Wake up to coffee!By Rabbi Y. R. Rubin

By Rabbi Y. R. Rubin

As a writer I receive a huge mailbag containing morsels of wisdom from kind hearted readers who enjoy sharing thoughts and stories that come their way. The following is just such a gift, so let’s read it together….

How do we define our lives?

A group of alumni, highly established in their careers, got together to visit their old university professor. Conversation soon turned into complaints about stress in work and life.

Offering his guests coffee, the professor went to the kitchen and returned with a large pot of coffee and an assortment of cups – porcelain, plastic, glass, crystal, some plain looking, some expensive, some exquisite – telling them to help themselves to the coffee.

All the students had a cup of coffee in hand, after which the professor said: “If you noticed, all the nice looking expensive cups were taken up, leaving behind the plain and cheap ones. While it is only normal for you to want only the best for yourselves, that is the source of your problems and stress. Be assured that the cup itself adds no quality to the coffee. In most cases it is just more expensive and in some cases even hides what we drink.

What all of you really wanted was coffee, not the cup, but you consciously went for the best cups…and then began eyeing each other’s cups.

Now consider this: Life is the coffee while the jobs, money and position in society are the cups. They are just tools to hold and contain life. The type of cup we have does not define, nor change the quality of life we live. Sometimes, by concentrating only on the cup, we fail to enjoy the coffee G-d has provided us.

G-d brews the coffee, not the cups…enjoy your coffee.

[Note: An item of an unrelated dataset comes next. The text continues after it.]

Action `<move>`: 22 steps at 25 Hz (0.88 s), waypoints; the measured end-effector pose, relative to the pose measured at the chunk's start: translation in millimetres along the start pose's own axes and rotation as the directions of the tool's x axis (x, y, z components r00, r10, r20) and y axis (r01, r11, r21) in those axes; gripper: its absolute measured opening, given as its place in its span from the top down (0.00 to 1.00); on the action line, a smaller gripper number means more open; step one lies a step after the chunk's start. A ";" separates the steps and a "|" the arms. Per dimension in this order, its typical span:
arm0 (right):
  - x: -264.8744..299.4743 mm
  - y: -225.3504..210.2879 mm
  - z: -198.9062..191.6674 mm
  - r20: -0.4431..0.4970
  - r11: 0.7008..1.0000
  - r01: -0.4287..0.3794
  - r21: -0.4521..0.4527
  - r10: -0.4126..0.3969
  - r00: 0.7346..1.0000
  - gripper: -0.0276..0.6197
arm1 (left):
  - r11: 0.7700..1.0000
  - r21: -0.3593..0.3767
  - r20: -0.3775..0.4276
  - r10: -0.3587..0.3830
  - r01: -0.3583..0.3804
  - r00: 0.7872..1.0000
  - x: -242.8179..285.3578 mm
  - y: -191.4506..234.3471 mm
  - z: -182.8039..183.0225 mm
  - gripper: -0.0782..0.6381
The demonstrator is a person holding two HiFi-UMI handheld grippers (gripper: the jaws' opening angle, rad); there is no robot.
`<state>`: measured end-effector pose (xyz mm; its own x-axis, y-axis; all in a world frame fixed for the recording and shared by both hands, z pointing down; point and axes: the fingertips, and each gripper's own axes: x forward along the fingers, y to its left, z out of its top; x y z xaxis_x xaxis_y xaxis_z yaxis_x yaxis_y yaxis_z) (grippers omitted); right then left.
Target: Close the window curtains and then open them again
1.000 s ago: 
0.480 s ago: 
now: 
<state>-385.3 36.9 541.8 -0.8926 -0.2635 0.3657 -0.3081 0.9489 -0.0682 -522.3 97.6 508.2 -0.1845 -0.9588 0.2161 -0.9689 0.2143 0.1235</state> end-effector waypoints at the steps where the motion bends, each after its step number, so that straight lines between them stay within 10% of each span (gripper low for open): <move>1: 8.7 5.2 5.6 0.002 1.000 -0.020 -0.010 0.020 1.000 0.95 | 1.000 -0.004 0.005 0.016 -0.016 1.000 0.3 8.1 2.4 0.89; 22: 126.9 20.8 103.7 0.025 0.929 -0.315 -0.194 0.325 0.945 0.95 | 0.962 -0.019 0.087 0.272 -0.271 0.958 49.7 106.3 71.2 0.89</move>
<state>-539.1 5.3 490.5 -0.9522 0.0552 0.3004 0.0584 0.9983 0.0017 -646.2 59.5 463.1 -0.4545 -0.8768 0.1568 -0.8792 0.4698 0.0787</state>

Time is a gift, life is what you make of it, however, sadly for many it is spent stressed out over the superficial trappings of life without really living. The first parshios of sefer Bereishis speak of worlds built and destroyed. Mankind kept losing the truth of what it was they were created for, and instead focused on material gain or selfish want. Towers to the heavens, rains of huge proportions, yet nothing was learnt. It took generations until one still voice,  that of Avrohom Avinu came to the fore and taught what was true. Each year we learn anew these precious stories, yet we keep getting stuck in the old shallowness and allow ourselves to fritter away yet more time. We all know that these passages of the Torah are meant to sensitise us to our real role in life, and that even before any mitzvos are taught, we must learn how to make our lives truly worthy of them. Yet many times we just chug along, blithely losing the one gift that can never be repaid, that being our time here on earth.

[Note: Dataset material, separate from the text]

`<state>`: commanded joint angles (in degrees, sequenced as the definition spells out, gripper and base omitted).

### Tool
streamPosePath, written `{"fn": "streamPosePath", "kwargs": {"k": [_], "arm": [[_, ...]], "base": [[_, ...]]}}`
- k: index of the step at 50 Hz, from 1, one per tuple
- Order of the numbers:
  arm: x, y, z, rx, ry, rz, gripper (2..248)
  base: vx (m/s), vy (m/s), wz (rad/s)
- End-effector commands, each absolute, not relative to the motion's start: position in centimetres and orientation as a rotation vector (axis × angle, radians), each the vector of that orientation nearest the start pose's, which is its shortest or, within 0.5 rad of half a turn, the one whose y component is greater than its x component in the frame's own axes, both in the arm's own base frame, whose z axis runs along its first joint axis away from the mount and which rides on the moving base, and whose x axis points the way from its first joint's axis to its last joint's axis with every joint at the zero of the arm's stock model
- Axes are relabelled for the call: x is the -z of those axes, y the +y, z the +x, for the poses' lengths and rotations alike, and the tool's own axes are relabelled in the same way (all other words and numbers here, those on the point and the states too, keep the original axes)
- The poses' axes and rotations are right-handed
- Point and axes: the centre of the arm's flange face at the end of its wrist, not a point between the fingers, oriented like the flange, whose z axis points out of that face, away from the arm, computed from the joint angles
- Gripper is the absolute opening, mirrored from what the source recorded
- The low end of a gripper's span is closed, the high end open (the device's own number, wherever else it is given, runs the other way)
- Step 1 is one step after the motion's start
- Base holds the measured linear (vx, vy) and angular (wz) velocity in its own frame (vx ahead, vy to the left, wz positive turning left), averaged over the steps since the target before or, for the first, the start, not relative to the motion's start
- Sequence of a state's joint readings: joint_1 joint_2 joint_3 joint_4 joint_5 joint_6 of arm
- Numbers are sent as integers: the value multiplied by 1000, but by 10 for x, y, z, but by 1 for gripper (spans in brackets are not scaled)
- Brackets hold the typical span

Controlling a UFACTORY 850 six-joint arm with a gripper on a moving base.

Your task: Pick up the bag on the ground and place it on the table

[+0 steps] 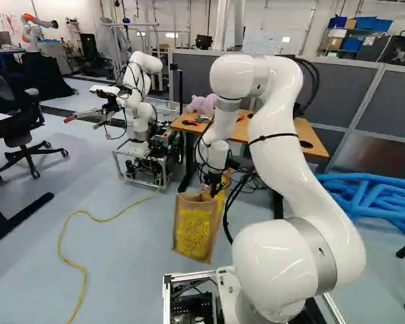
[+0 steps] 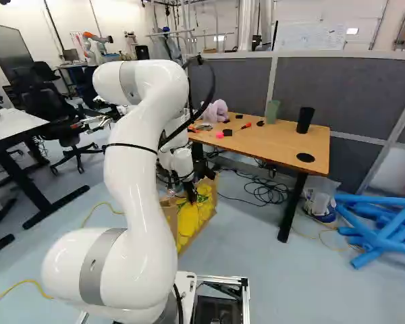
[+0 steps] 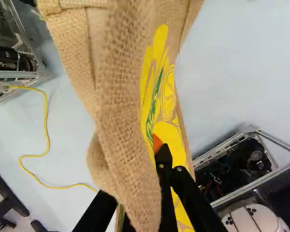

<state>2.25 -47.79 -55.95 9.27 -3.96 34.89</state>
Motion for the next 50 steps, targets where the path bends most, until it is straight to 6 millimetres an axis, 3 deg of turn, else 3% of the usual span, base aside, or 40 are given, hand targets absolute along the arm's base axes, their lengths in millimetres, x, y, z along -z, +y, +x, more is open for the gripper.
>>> {"fn": "streamPosePath", "kwargs": {"k": [17, 50], "arm": [[-161, 22, 491, 13, 1161, -2880, 32], [-211, 23, 476, 70, 1244, -2806, 32]], "base": [[0, 0, 0], [0, 0, 0]]}}
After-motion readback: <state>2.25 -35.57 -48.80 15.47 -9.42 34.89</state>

There is an old Irish folktale that goes something like this….The young men of a town were seeking to get from one street to another but found a tall wall was in their way. They gathered at the foot of the wall trying to figure out how they could get over it. Then one enterprising youngster grabbed the cap off his head and threw it over the wall. Without further ado he somehow clamoured up the wall, knowing he had no other way to retrieve his cap. Folklore tells us that this act became a metaphor for all life’s obstacles, and in Ireland it was said “throw your cap over the wall” whenever life seemed to bring obstacles that could be seen as insurmountable. Being spiritual in a world filled with darkness may seem impossible, yet we can hurl our caps over the wall that cuts us off from the Bren (fire) of Yidishkiet and somehow make progress.

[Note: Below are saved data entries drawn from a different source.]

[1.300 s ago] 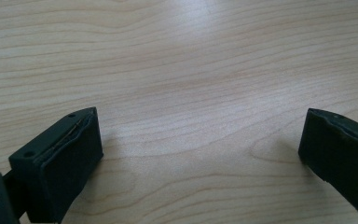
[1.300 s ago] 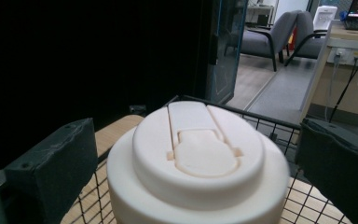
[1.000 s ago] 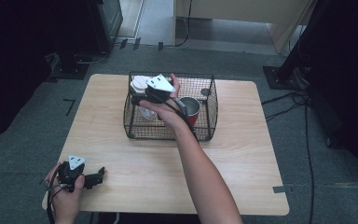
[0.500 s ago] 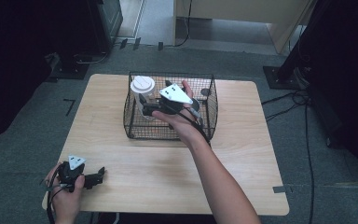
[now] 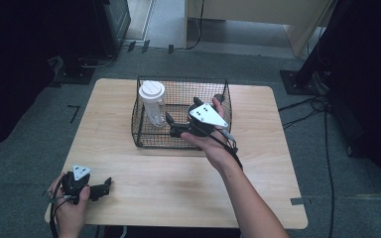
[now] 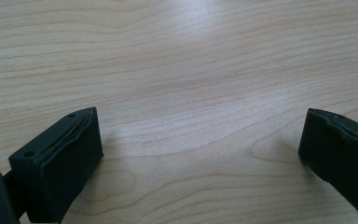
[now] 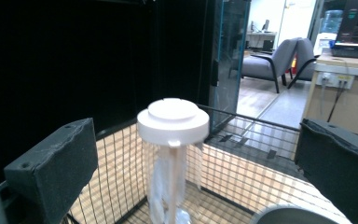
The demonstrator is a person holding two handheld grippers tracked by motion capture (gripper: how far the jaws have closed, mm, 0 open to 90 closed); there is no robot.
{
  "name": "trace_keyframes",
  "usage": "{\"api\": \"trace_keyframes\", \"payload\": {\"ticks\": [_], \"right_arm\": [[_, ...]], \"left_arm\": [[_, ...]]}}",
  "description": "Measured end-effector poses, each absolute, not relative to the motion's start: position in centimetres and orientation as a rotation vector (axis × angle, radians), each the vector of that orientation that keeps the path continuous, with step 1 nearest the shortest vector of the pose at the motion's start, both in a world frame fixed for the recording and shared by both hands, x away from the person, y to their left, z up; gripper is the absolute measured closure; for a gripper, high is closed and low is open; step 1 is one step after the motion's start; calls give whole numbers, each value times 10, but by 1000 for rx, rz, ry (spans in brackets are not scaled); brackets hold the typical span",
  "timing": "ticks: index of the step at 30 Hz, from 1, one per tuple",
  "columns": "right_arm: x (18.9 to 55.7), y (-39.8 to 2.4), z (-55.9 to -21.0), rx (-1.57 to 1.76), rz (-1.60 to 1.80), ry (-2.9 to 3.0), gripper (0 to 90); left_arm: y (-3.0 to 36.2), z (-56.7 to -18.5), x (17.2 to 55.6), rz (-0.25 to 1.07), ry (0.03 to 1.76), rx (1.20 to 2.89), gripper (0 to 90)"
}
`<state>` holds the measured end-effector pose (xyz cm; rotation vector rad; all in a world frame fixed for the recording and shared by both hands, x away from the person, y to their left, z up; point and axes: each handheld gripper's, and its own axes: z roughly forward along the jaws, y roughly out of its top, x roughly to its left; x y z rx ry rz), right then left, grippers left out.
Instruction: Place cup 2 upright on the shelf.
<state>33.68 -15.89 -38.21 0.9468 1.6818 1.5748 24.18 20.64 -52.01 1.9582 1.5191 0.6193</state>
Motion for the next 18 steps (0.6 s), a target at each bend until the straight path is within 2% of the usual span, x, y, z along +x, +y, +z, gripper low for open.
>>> {"api": "trace_keyframes", "payload": {"ticks": [18], "right_arm": [[293, -219, -404, 965, 1509, 1641, 0]], "left_arm": [[206, -520, 242, 619, 1519, 1959, 1]]}}
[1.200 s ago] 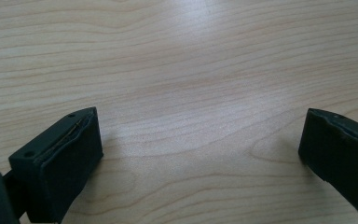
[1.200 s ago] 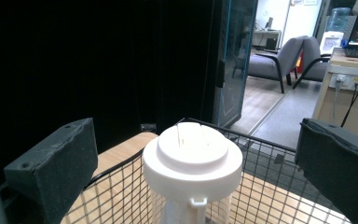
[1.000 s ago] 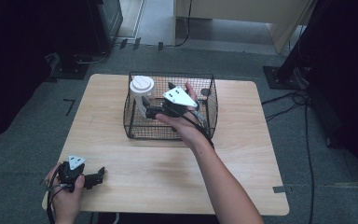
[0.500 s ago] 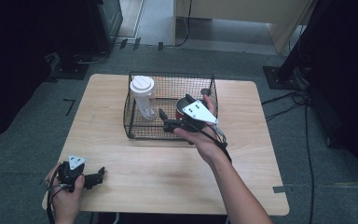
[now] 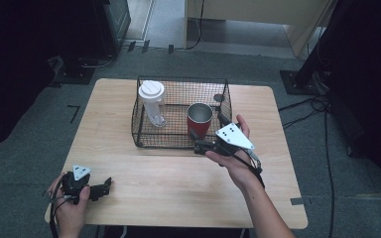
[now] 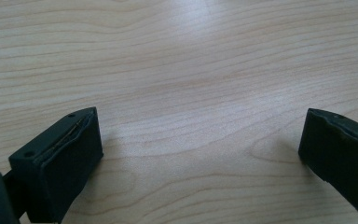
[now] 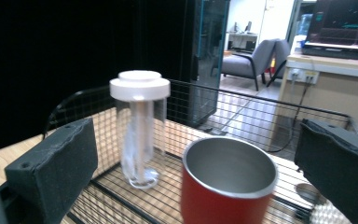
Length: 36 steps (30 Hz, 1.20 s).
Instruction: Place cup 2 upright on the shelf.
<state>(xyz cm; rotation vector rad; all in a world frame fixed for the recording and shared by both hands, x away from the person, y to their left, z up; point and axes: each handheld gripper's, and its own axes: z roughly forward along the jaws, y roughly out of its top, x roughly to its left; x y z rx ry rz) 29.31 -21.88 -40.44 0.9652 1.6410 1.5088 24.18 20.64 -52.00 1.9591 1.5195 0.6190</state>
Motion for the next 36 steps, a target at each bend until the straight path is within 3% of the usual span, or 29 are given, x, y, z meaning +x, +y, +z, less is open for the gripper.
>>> {"api": "trace_keyframes", "payload": {"ticks": [36], "right_arm": [[248, -341, -483, 1261, 1311, 1535, 0]], "left_arm": [[206, -520, 242, 619, 1519, 1960, 1]]}}
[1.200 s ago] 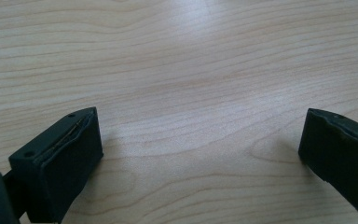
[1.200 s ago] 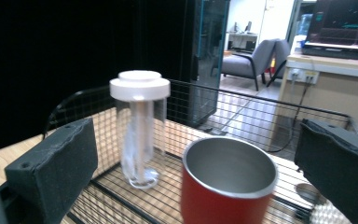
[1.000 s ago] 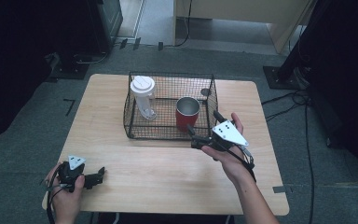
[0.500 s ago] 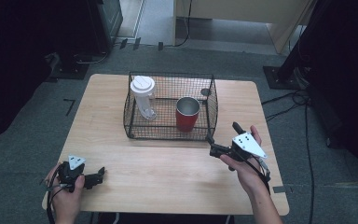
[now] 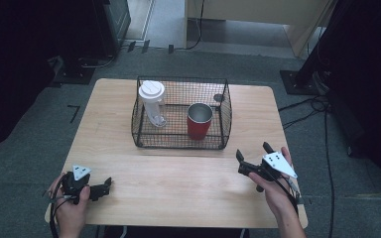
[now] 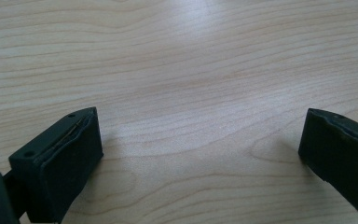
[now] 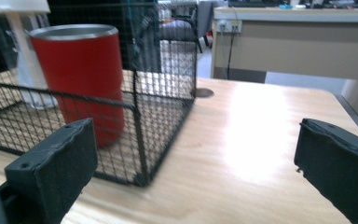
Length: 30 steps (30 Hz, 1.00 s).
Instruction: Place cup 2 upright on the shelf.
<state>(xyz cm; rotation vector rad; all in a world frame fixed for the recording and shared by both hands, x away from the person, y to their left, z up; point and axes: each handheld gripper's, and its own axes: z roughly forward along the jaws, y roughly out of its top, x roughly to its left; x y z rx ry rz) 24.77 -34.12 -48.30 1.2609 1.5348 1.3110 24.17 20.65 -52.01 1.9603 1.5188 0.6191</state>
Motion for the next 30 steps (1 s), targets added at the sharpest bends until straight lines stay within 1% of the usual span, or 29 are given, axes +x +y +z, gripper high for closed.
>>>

I had the zechus (merit)to sit with a great sage at a Chasanah recently, and his every word glimmered with the sweet truth of Torah wisdom. He told me that in the world today we may see many of our brethren doing mitzvos, yet something seems to be missing. We have lost the warmth, the energy and we seem to be sleepwalking through all the many acts of righteousness we do. This has happened because we have lost the inner understanding of what Avrohom Avinu and Sarah Imenu gave us as our heritage. Our hearts are encrusted with stress over materialistic goals. We walk with frumkiet yet we have lost the ability to feel their fire. (As he said this I looked up to see the large circle of guests dancing around as the music thumped through my ears. It was that sort of listless shuffle that one sees too frequently at similar occasions, coupled with a vacant stare and a distinctive heaviness of breath.) This Rav smiled and whispered: “Remember when we were young? Before Rosh Hashanah the whole world seemed to be energized with the need to come closer to Hashem. Today it’s just another Yom Tov, another reason to buy a new suit, or some fancy shatchka for the table.”

Now is the time to sweep away the cobwebs and reignite the fire of a Yidishkeit that energizes the very being. Let’s not lose what it is we are created for, our service to Hashem is needed today more than ever. It is our gift to be the generation that may well bring the final redemption, so let the coffee wake you up.